ZANDVOORT, Netherlands (Reuters) – Williams are fully focused on next year’s Formula One car and will have no further upgrades for the current one, principal James Vowles said on Friday.
The Mercedes-powered team are seventh in the constructors’ standings, but level on points with eighth-placed Haas and only two clear of Alfa Romeo.
“The car we have, that’s it,” Vowles told reporters at the Dutch Grand Prix.
“Unlike Haas, who I think are a fierce adversary, we don’t have anything more coming for the remainder of the year. So we have to try and pick up the points that are going to be available to us when they’re going to be available to us.”
Vowles accepted that Williams might lose out to their rivals in the short term but said the team were looking to be more competitive in the longer term.
“At the moment, we’re in a fierce battle for this 10th, ninth, eighth, seventh. I want the team, for them, and for me as well to be in a fierce battle for positions above there,” he said.
“You can’t do that by continuously developing what you have at the moment.

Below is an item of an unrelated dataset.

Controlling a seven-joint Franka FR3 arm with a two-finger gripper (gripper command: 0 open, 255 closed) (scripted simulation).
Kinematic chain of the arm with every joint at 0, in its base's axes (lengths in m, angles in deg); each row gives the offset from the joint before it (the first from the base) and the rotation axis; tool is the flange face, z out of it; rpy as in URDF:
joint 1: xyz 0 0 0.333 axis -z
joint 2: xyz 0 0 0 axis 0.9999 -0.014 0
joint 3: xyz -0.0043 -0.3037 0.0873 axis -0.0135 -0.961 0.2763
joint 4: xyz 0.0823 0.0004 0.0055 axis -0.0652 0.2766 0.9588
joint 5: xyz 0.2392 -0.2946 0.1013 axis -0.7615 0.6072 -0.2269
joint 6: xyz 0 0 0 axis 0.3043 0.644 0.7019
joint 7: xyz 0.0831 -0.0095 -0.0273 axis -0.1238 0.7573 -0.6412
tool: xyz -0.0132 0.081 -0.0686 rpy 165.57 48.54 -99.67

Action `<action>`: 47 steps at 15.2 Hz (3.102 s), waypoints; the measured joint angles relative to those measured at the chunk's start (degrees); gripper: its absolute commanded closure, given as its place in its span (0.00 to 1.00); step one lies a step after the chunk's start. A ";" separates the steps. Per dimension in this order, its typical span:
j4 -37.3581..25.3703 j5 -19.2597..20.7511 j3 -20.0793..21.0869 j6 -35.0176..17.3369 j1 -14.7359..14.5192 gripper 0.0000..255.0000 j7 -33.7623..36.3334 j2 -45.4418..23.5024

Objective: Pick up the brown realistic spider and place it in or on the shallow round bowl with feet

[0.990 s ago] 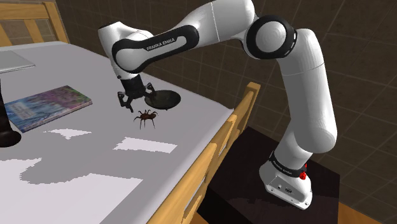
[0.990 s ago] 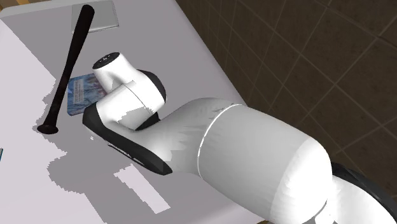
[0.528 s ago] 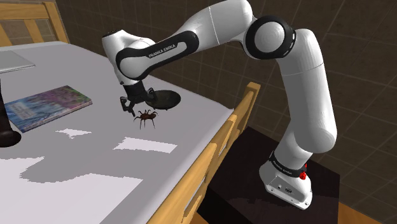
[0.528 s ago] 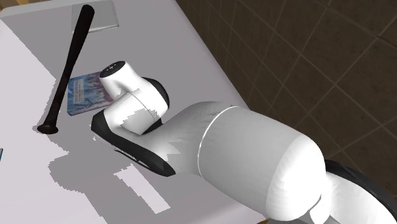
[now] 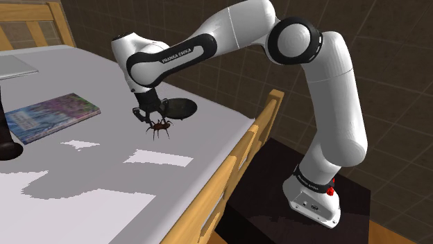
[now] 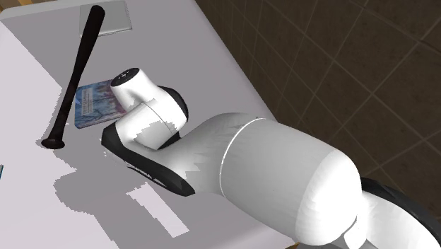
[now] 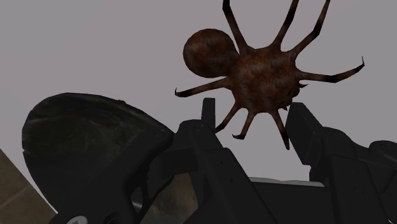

You do that by thinking forward into the future, and that will have a cost associated with it, potentially even going backwards for a year, but to go forwards again in the future.”
Although the rules are stable between this year and next, Vowles said there was too much the team needed to change for 2024.
“I’d much rather focus on breaking systems and rebuilding them rather than trying to make do,” he added.
Vowles said highly rated British-born Thai Alex Albon had the potential to win races while American rookie Logan Sargeant, whose F1 future remains uncertain, had to keep developing and narrowing the gap to his team mate.
“The rate of learning has to increase now,” he added. “He’s aware of all of that, and I think he has a huge maturity beyond his years.”